*EXERCISE AIM*: Look through the data below for the string "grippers", and copy every line where it turns up.

*SOURCE DATA*:

__________

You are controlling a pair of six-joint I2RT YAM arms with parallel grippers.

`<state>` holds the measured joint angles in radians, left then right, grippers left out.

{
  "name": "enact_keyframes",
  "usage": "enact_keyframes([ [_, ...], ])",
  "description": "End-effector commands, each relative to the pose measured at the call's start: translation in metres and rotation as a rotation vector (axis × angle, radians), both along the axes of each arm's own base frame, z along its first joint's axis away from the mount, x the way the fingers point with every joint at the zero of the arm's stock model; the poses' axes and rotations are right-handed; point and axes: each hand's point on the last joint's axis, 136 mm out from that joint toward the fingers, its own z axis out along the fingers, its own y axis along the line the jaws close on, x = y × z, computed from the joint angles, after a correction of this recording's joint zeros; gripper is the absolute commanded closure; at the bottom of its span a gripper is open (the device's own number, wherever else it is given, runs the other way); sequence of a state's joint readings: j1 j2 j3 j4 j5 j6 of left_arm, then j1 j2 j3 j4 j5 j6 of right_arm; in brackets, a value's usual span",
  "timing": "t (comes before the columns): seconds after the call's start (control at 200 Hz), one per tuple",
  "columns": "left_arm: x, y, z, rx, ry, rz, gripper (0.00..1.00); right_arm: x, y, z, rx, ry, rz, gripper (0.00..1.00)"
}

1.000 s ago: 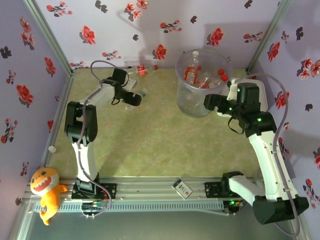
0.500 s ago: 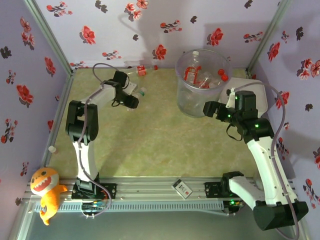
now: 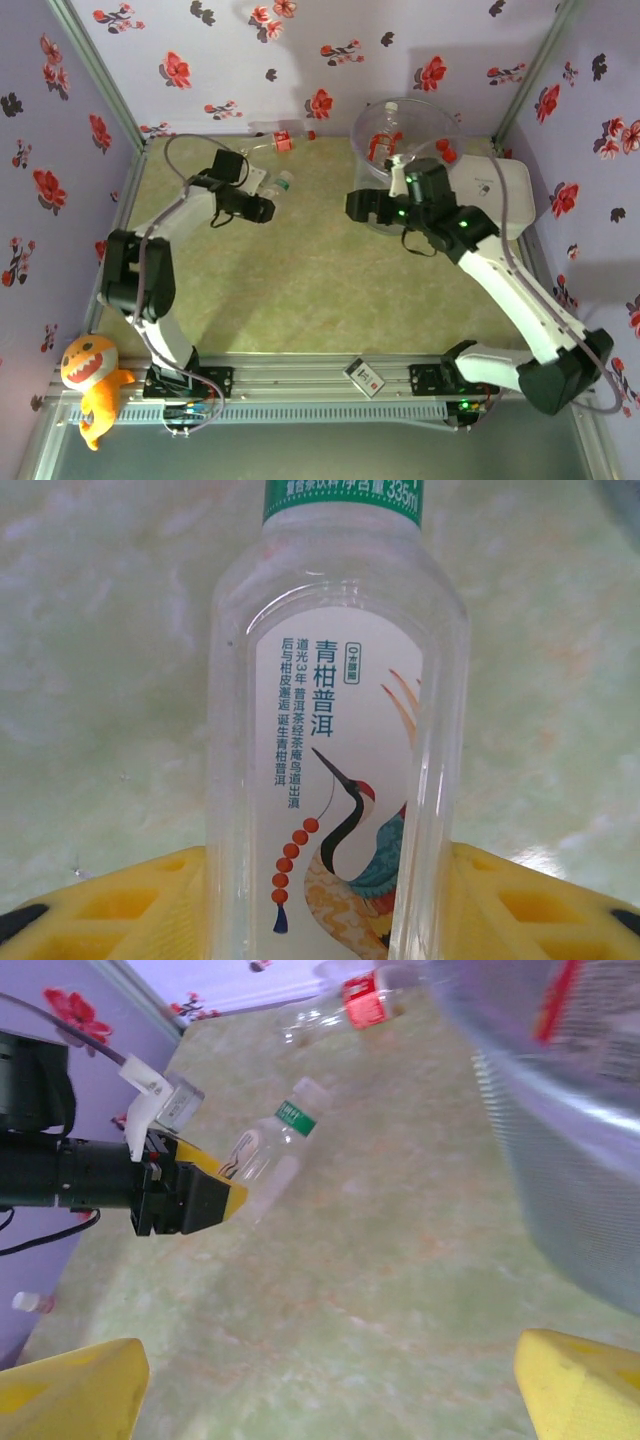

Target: Put the plastic bottles in the bin

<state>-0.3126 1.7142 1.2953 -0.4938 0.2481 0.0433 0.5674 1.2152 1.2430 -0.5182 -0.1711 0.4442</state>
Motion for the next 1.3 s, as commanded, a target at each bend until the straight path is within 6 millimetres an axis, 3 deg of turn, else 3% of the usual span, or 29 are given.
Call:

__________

*WRITTEN ANSWER*:
You are controlling a pair of six-joint I2RT YAM arms with parallel grippers.
`<state>` holds the measured joint angles in radians, left then right, grippers left out.

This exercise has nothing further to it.